Dessa forma, percebe-se que criar perfis de bebês
no Instagram confere uma série de finalidades. O propósito de compartilhar
experiências adquire não apenas o aprendizado, mas de uma certa forma adquire
uma finalidade terapêutica perante a maternidade. A função reforçadora das
curtidas e comentários de promover um bem-estar diário mediante fotos de um
filho, que para além disso, traz de uma forma digamos "velada" a
narrativa de si mesma como mãe e como estou sendo avaliada desempenhando esse
papel. A necessidade de preservar nas redes fotos e vídeos do bebê, funcionando
como um memorial. A possibilidade de divulgar marcas de produtos ou divulgar
seu próprio negócio.
Não sei se minhas inferências sobre o que percebi foram superficiais, mas certamente ao escrever essa reação, passei a desenvolver uma outra ótica sobre minha compreensão a respeito desses perfis. Principalmente de pensar sobre hábitos, narrativas e uma série de aprendizados a partir de trocas de experiências que até então estavam passando despercebidas, por ter construído uma visão única e negativa dos riscos que as redes sociais também podem oferecer com a frequente exposição de bebês. É pensar que nas redes sociais existirá sempre uma linha tênue entre o que pode ser vantajoso e os possíveis riscos ao utilizá-las.

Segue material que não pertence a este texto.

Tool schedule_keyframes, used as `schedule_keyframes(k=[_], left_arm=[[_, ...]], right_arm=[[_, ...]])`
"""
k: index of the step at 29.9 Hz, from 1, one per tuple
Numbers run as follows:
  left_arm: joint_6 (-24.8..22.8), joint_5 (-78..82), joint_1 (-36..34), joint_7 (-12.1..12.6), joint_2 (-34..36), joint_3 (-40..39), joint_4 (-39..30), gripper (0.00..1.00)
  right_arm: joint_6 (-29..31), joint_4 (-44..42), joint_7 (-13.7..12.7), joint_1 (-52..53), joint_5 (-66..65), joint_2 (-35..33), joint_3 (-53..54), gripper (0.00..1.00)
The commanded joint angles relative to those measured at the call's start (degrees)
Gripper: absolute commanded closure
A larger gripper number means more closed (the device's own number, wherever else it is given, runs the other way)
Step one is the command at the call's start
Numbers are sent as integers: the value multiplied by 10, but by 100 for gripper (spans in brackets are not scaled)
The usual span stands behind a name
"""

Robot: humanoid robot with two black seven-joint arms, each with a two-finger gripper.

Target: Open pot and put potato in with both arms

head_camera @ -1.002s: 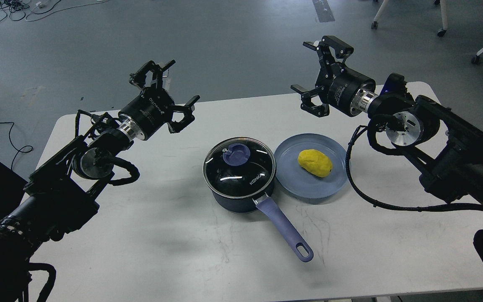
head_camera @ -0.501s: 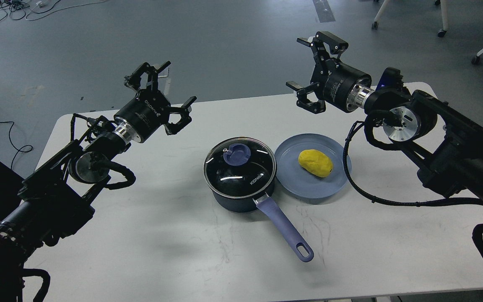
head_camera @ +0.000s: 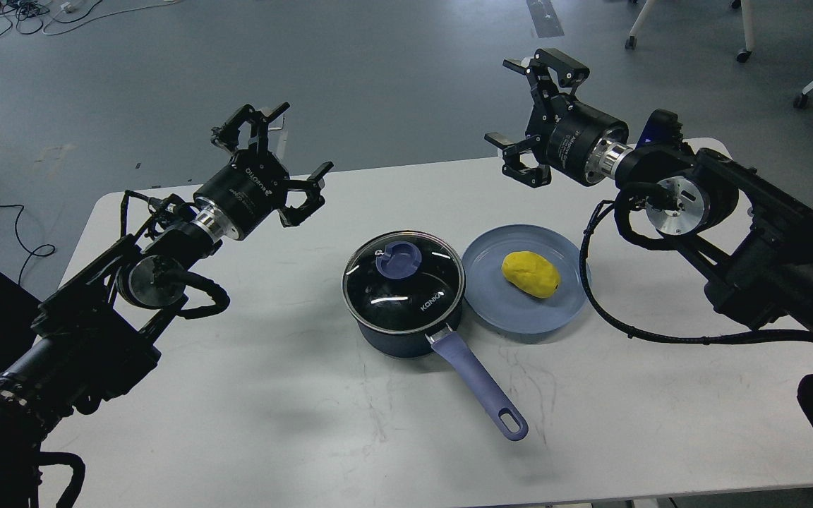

Em meio a todo esse fascínio da visibilidade que as redes sociais proporciona, é bem possível que em futuro não muito distante, esses bebês de hoje tornem-se crianças que passarão a gerenciar seus próprios perfis no Instagram.

Importante perceber que nessas redes uma série de fatores estão se cruzando: subjetivos, econômicos, culturais, políticos, e que, por isso mesmo, não é possível analisar esses fenômenos a partir de uma única ótica. A complexidade é a marca da contemporaneidade. Tentemos nos mover nesse turbilhão sem nos deixar tragar pela simplificação e superficialidade...
ResponderExcluirÉ interessante. Penso em diversas questões. A primeira delas é sobre o limite da privacidade das crianças: têm os pais direitos sobre os seus filhos como para exibir a suas vidas desse jeito? Muitas redes restringem o uso dessas plataformas para adultos, nesse caso, quais são as regulações para proteger a privacidade deles? Como controlar o uso dessas fotos...? São apenas algumas interrogantes sobre essa nova tendência.